A linear system consists of two or more linear equations involving the same set of variables. These systems can represent multiple lines in a plane, and the solutions are the points where these lines intersect. When dealing with such systems, there are typically three types of relationships:

• Independent: Equations intersect at a single point, giving one unique solution.
• Inconsistent: Equations do not intersect at any point, resulting in no solution.
• Dependent: Equations represent the same line, thus having infinitely many solutions.

In this exercise, we are examining a dependent system because one equation is a multiple of another. This identifies that there is a dependency among the equations, leading to infinitely many solutions that can be parameterized.

Substitution is a crucial technique in algebra, especially when working with linear systems, as it can simplify equations significantly. The given exercise utilized substitution by introducing new variables:

• \[ t = \frac{1}{x}, \, u = \frac{1}{y}, \, v = \frac{1}{z} \]

This substitution transformed the original complex system of equations into a simpler form, allowing for easier manipulation and solving. Such substitutions can simplify solving by effectively reducing complexity and revealing underlying relationships between variables.
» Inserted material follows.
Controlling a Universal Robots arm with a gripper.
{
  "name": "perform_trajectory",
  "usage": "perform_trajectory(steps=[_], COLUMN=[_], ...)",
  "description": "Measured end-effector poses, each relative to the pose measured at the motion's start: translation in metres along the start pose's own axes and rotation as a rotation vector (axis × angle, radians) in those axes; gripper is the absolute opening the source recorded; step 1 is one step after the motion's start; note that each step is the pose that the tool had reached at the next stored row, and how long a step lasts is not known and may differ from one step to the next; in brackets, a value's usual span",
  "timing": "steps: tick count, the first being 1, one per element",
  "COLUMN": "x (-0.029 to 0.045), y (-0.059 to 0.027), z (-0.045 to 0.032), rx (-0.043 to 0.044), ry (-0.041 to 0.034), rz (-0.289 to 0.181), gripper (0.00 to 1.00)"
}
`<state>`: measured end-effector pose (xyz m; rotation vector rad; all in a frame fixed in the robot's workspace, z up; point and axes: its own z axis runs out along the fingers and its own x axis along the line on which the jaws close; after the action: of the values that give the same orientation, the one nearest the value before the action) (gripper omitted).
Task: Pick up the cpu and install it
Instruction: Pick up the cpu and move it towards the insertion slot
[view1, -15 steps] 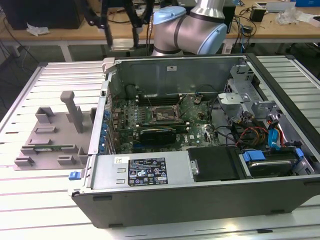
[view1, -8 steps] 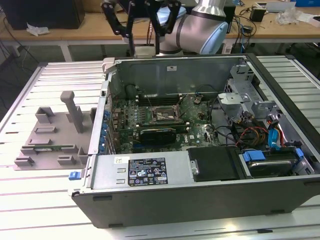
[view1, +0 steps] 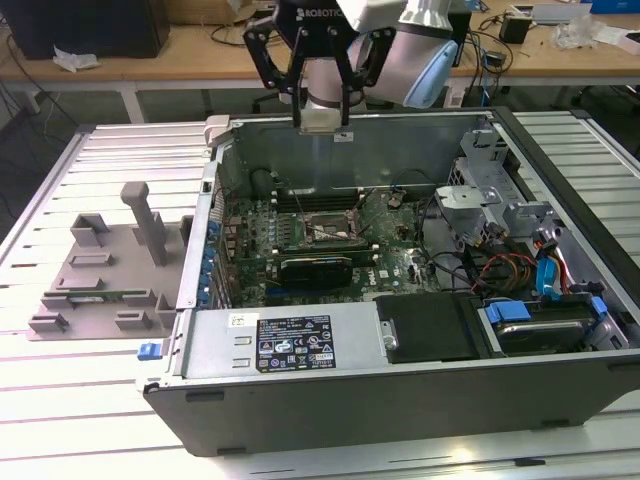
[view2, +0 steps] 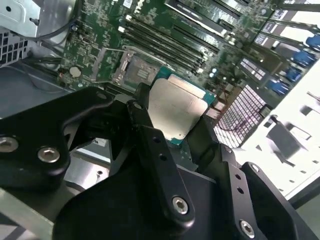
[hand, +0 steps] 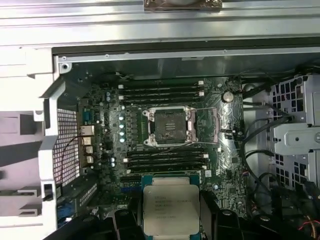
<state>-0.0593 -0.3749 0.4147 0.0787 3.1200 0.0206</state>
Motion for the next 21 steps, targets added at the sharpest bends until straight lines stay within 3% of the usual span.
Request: perform_trajectory(steps=[14, 21], x=[-0.004, -0.0058], y=[0.0082, 0.0101], z=[0.0347, 0.0588], rx=[0.0001, 0.0002], ry=[0.0011, 0.0037], rz=[0.0, 0.0], gripper=[0.55, 0.55])
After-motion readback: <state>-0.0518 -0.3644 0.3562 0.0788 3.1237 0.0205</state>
In this case, it helped to recognize the dependency between equations, thus pinpointing the solution set more effectively.

In the context of linear systems, a solution set consists of all possible solutions that satisfy all equations within the system. For dependent systems, like the one in this exercise, the solutions form an infinite set. These are not isolated points but rather expressed as parameterized variables known in terms of another, as shown with:

• Equations like \( t - u + v = 1 \) can be solved for a variable in terms of others.
• This leads to expressing \( v \) (or \( z \), due to substitution) as a free parameter \( z \).

This method reveals all possible solutions by parameterizing in terms of one variable. Consequently, this shows how the equations define a line or plane of solutions, rather than a single point.